** MATERIAL PROVIDED follows **

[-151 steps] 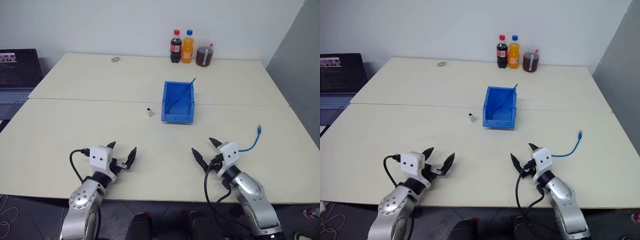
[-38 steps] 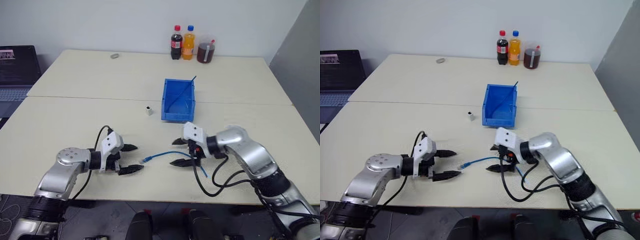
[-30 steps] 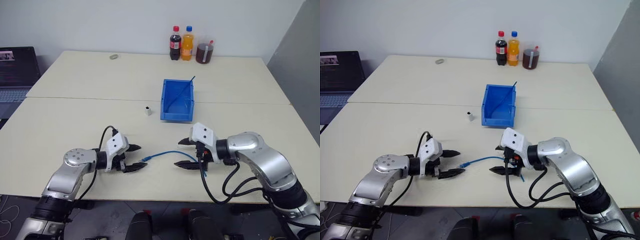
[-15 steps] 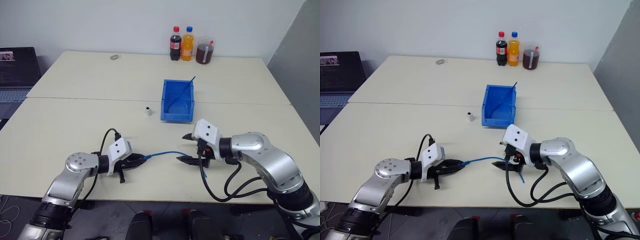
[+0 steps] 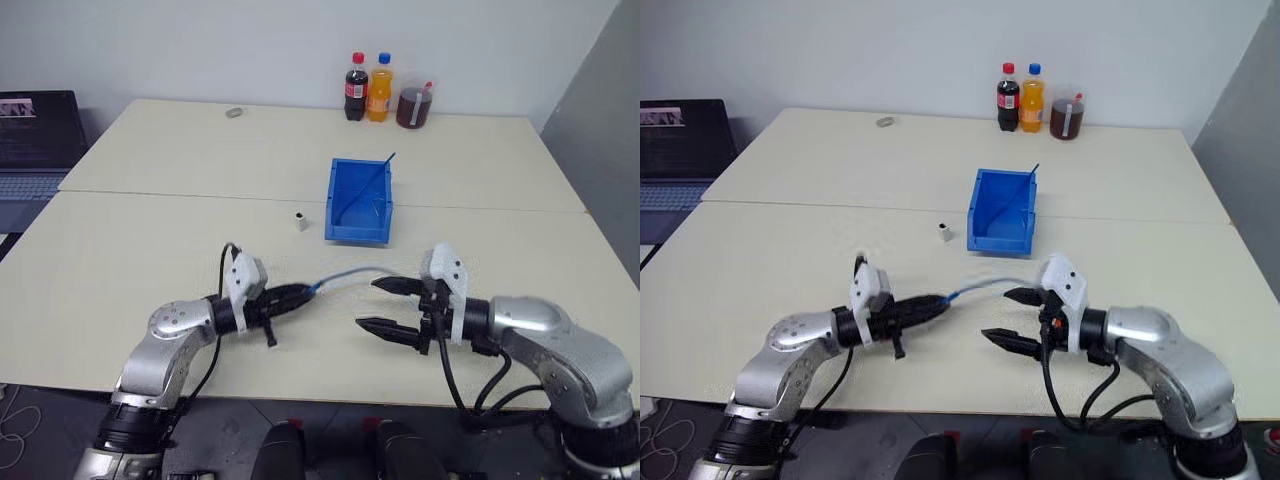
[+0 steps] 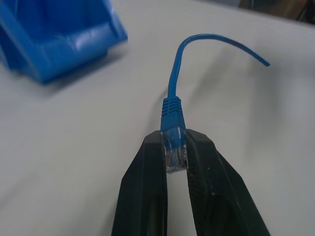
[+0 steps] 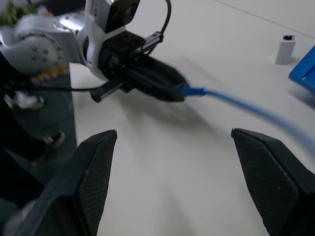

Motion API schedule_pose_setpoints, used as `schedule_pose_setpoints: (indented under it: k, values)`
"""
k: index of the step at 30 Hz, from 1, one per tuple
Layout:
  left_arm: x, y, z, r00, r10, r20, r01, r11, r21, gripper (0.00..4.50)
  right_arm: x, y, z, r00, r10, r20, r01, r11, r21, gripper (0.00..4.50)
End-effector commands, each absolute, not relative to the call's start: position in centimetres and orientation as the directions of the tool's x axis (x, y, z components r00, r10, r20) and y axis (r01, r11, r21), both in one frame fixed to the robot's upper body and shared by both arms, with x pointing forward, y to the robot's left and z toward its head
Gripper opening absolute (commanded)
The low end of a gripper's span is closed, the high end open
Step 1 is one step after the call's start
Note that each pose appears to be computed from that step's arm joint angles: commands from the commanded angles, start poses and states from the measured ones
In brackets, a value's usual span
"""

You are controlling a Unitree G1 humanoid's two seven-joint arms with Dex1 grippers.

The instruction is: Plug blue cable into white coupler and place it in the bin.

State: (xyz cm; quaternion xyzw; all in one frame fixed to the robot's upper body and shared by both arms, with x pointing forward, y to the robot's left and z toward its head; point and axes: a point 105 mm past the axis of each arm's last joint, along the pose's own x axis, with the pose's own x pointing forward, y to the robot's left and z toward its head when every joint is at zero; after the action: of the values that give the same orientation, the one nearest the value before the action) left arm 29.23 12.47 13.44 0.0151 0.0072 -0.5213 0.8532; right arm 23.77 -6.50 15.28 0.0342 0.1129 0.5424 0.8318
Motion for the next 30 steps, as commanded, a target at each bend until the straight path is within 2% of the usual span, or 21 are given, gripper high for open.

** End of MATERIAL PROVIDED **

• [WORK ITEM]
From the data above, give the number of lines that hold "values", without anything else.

• [OUTPUT FOR THIS EXERCISE]
2